**Exercise brief**
From top to bottom, write out the listing exactly and skip every picture.

**Data in this exercise**
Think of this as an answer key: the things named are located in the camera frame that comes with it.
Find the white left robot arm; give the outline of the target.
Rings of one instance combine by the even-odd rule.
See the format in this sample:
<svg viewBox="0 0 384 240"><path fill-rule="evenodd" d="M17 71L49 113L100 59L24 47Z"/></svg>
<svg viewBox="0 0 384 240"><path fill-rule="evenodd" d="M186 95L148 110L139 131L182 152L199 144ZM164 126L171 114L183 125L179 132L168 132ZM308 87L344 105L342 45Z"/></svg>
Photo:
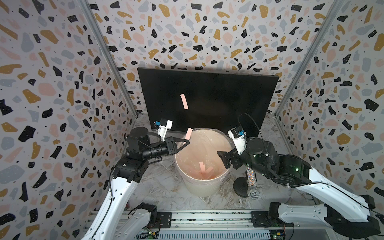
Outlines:
<svg viewBox="0 0 384 240"><path fill-rule="evenodd" d="M179 153L190 143L189 134L184 139L168 137L168 129L159 125L157 133L144 127L131 130L127 153L111 170L108 193L85 240L135 240L143 228L157 224L156 206L146 203L134 208L124 224L119 221L149 165Z"/></svg>

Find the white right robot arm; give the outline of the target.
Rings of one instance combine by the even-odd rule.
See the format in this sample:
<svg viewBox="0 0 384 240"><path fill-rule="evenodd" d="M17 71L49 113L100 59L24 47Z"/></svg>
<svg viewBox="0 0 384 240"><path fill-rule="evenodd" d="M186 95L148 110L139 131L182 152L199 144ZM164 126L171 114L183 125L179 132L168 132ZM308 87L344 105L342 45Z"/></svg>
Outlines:
<svg viewBox="0 0 384 240"><path fill-rule="evenodd" d="M230 152L217 152L226 169L246 166L275 184L302 191L321 201L313 206L272 202L267 215L271 223L325 226L352 239L381 233L379 220L371 215L376 207L371 196L348 192L301 158L278 154L272 143L262 139L235 139L235 146Z"/></svg>

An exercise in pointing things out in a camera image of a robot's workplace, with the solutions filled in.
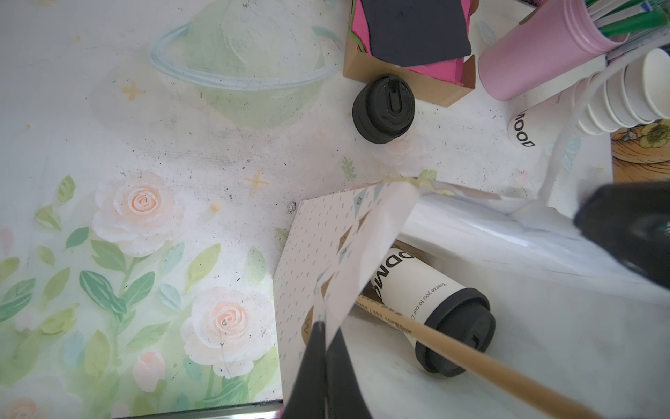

**Response area**
Think of this as an answer key: the things named are located in the camera frame that comes with it.
Find the white left robot arm; give the outline of the target.
Rings of one instance combine by the even-odd rule.
See the format in this sample:
<svg viewBox="0 0 384 240"><path fill-rule="evenodd" d="M17 71L49 113L100 59L24 47Z"/></svg>
<svg viewBox="0 0 384 240"><path fill-rule="evenodd" d="M186 95L148 110L139 131L182 152L199 144ZM164 126L171 114L183 125L179 132L168 132ZM308 87L344 105L342 45Z"/></svg>
Photo:
Outlines:
<svg viewBox="0 0 384 240"><path fill-rule="evenodd" d="M179 153L190 143L189 134L184 139L168 137L168 129L159 125L157 133L144 127L131 130L127 153L111 170L108 193L85 240L135 240L143 228L157 224L156 206L146 203L134 208L124 224L119 221L149 165Z"/></svg>

Find the white right robot arm; give the outline of the target.
Rings of one instance combine by the even-odd rule.
See the format in this sample:
<svg viewBox="0 0 384 240"><path fill-rule="evenodd" d="M17 71L49 113L100 59L24 47Z"/></svg>
<svg viewBox="0 0 384 240"><path fill-rule="evenodd" d="M186 95L148 110L139 131L182 152L199 144ZM164 126L171 114L183 125L179 132L168 132ZM308 87L344 105L342 45Z"/></svg>
Outlines:
<svg viewBox="0 0 384 240"><path fill-rule="evenodd" d="M230 152L217 152L226 169L246 166L275 184L302 191L321 201L313 206L272 202L267 215L271 223L325 226L352 239L381 233L379 220L371 215L376 207L371 196L348 192L301 158L278 154L272 143L262 139L235 139L235 146Z"/></svg>

An exercise in pointing things out in a camera image of a robot's workplace, with the solutions filled in.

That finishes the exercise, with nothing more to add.